Most approaches for self-supervised learning (SSL) are optimised on curated balanced datasets, e.g. ImageNet, despite the fact that natural data usually exhibits long-tail distributions. In this paper, we analyse the behaviour of one of the most popular variants of SSL, i.e. contrastive methods, on long-tail data. In particular, we investigate the role of the temperature parameter τ in the contrastive loss, by analysing the loss through the lens of average distance maximisation, and find that a large τ emphasises group-wise discrimination, whereas a small τ leads to a higher degree of instance discrimination. While τ has thus far been treated exclusively as a constant hyperparameter, in this work, we propose to employ a dynamic τ and show that a simple cosine schedule can yield significant improvements in the learnt representations. Such a schedule results in a constant 'task switching' between an emphasis on instance discrimination and group-wise discrimination and thereby ensures that the model learns both group-wise features, as well as instance-specific details. Since frequent classes benefit from the former, while infrequent classes require the latter, we find this method to consistently improve separation between the classes in long-tail data without any additional computational cost.

1. INTRODUCTION

Deep Neural Networks have shown remarkable capabilities at learning representations of their inputs that are useful for a variety of tasks. Especially since the advent of recent self-supervised learning (SSL) techniques, rapid progress towards learning universally useful representations has been made. Currently, however, SSL on images is mainly carried out on benchmark datasets that have been constructed and curated for supervised learning (e.g. ImageNet (Deng et al., 2009) , CIFAR (Krizhevsky et al., 2009), etc.) . Although the labels of curated datasets are not explicitly used in SSL, the structure of the data still follows the predefined set of classes. In particular, the class-balanced nature of curated datasets could result in a learning signal for unsupervised methods. As such, these methods are often not evaluated in the settings they were designed for, i.e. learning from truly unlabelled data. Moreover, some methods (e.g. (Asano et al., 2019; Caron et al., 2020) ) even explicitly enforce a uniform prior over the embedding or label space, which cannot be expected to hold for uncurated datasets. In particular, uncurated, real-world data tends to follow long-tail distributions (Reed, 2001) , in this paper, we analyse SSL methods on long-tailed data. Specifically, we analyse the behaviour of contrastive learning (CL) methods, which are among the most popular learning paradigms for SSL. In CL, the models are trained such that embeddings of different samples are repelled, while embeddings of different 'views' (i.e. augmentations) of the same sample are attracted.

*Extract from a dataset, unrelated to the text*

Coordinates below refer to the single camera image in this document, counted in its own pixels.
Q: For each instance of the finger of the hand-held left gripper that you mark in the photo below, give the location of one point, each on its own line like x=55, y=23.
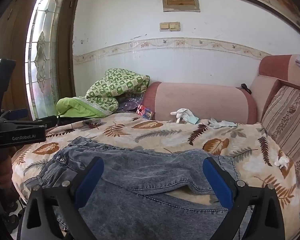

The strength of those attractive and repelling forces between samples is controlled by a temperature parameter τ , which has been shown to play a crucial role in learning good representations (Chen et al., 2020c; a) . To the best of our knowledge, τ has thus far almost exclusively been treated as a constant hyper-parameter. In contrast, we employ a dynamic τ during training and show that this has a strong effect on the learned embedding space for long-tail distributions. In particular, by introducing a simple schedule for τ we consistently improve the representation quality across a wide range of settings. Crucially, these gains are obtained without additional costs and only require oscillating τ with a cosine schedule.